Dans une tribune publiée le 10 septembre 2008 par votre site Internet lemague.net sous le titre « Césaire n’appartient à personne », Monsieur Claude Ribbe tient en substance les propos suivants : « La famille de Césaire se serait opposée [à ce que] les Césaire de la Musique [continuent] à s’appeler Césaire [...] La manifestation a changé de nom [...] Une récompense littéraire est prévue, paraît-il.

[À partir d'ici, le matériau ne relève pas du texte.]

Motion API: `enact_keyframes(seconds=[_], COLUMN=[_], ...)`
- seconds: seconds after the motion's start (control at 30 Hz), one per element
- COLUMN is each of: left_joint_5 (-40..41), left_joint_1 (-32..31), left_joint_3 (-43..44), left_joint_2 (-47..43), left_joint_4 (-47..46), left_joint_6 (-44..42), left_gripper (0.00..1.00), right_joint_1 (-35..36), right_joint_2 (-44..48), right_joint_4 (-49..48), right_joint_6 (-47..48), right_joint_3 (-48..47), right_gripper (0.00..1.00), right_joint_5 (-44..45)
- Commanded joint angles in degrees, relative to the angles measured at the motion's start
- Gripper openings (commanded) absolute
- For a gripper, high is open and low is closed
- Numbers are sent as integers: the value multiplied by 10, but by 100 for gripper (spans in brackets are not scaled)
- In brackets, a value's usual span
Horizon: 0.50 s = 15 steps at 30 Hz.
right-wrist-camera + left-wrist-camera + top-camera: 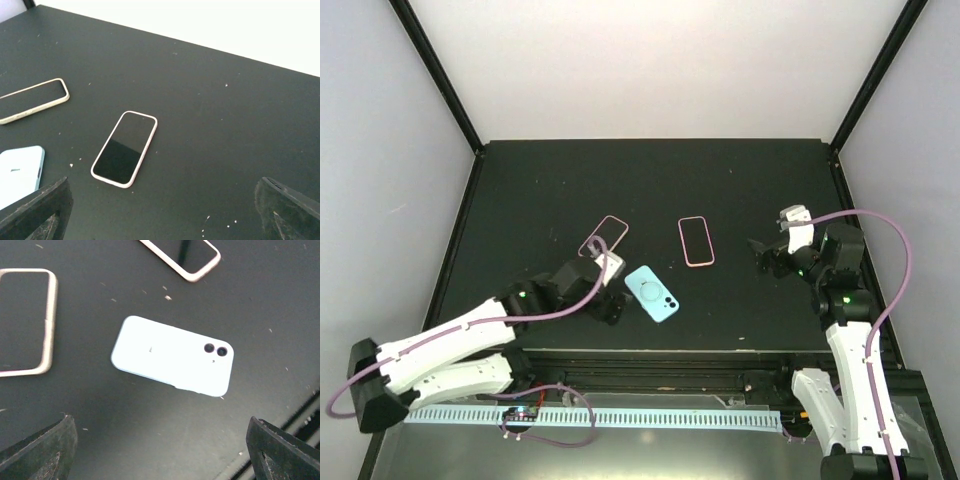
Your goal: Take the phone out of the phone case
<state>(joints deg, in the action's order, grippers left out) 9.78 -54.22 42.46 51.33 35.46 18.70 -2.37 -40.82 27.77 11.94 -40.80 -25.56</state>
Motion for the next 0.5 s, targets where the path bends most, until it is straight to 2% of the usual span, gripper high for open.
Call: enact_keyframes(seconds=[0.0, 0.23, 0.47], left_joint_5=[-29, -34, -21], left_joint_1=[-48, -74, -26], left_joint_3=[3, 6, 101], left_joint_2=[62, 178, 307], left_joint_4=[-27, -95, -102], left_joint_6=[47, 84, 62], left_gripper=[95, 99, 99], right_joint_1=[6, 8, 8], right_joint_2=[7, 0, -4], right_joint_4=[32, 47, 54], right_joint_6=[57, 73, 85], right_joint_3=[11, 15, 17], right_gripper=[100, 100, 100], right_joint_5=[-23, -44, -41])
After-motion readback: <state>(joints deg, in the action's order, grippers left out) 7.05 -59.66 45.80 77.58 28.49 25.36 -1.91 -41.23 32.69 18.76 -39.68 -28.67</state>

Avec dans le jury Louis Georges Tin [mais] le plus curieux, c’est le règlement né, paraît-il d’une charte signée à la demande de Tin et de son ami David Auerbach, tous deux animateurs de Tjenbé Rèd, une association "partenaire" de Patrick Karam (le "délégué interministériel" qui [a] dansé à la gay pride pour montrer qu’il n’est pas homophobe [...]). »
Aux termes de l’article 13 de la loi du 29 juillet 1881 sur la liberté de la presse, nous vous demandons par la présente de publier le droit de réponse suivant :

Suite à une tribune intitulée « Césaire n’appartient à personne », publiée le 10 septembre 2008 par Monsieur Claude Ribbe sur le site Internet lemague.net, l’association Tjenbé Rèd, Mouvement civique pour l’action & la réflexion sur les questions noires, métisses & LGBT (lesbiennes, gaies, bi & trans) en France ultramarine & hexagonale, précise :

1°) D’une part, que Monsieur Louis-Georges Tin n’est à aucun titre chargé de son animation et ne l’a jamais été ;

2°) D’autre part, qu’elle n’est signataire d’aucune charte avec ce dernier ou avec les organisateurs des Césaire de la Musique ;

3°) D’autre part encore, que sa dernière prise de position relative à cette manifestation est son communiqué du 22 octobre 2007 intitulé : « Césaire de la Musique : la seconde édition est soutenue par la mairie de Paris malgré le maintien de la récompense accordée en 2006 à Admiral T (Quelles suites la mairie de Paris a-t-elle données à sa lettre du 30 novembre et aux voeux du Conseil de Paris du 13 décembre ?) » ;

4°) D’autre part enfin, que Monsieur Patrick Karam, délégué interministériel pour l’égalité des chances des Français d’outre-mer, n’est pas venu « danser » lors de la dernière Marche des Fiertés LGBT de Paris le samedi 28 juin 2008, comme indiqué de manière si réductrice, mais représenter, par un geste politique fort et symbolique, la République auprès des personnes LGBT originaires de France ultramarine ou d’Afrique subsaharienne, qui ont encore un long chemin à faire pour établir un dialogue apaisé avec leurs communautés et qui ont bien besoin de son soutien. Monsieur Patrick Karam n’a plus à démontrer la sincérité de ce soutien, qu’il sait à l’occasion assortir d’un regard critique sur notre démarche ; en revanche, Monsieur Claude Ribbe pourrait démontrer qu’il sait éviter l’amalgame et l’insinuation que dénotent les erreurs, les conditionnels ou les précautions oratoires dont il parsème sa tribune et sur lesquels nous avons déjà attiré son attention (voir notre communication du 19 juin 2008 intitulée : « Non, Monsieur Ribbe, Patrick Karam n’est pas homophobe »).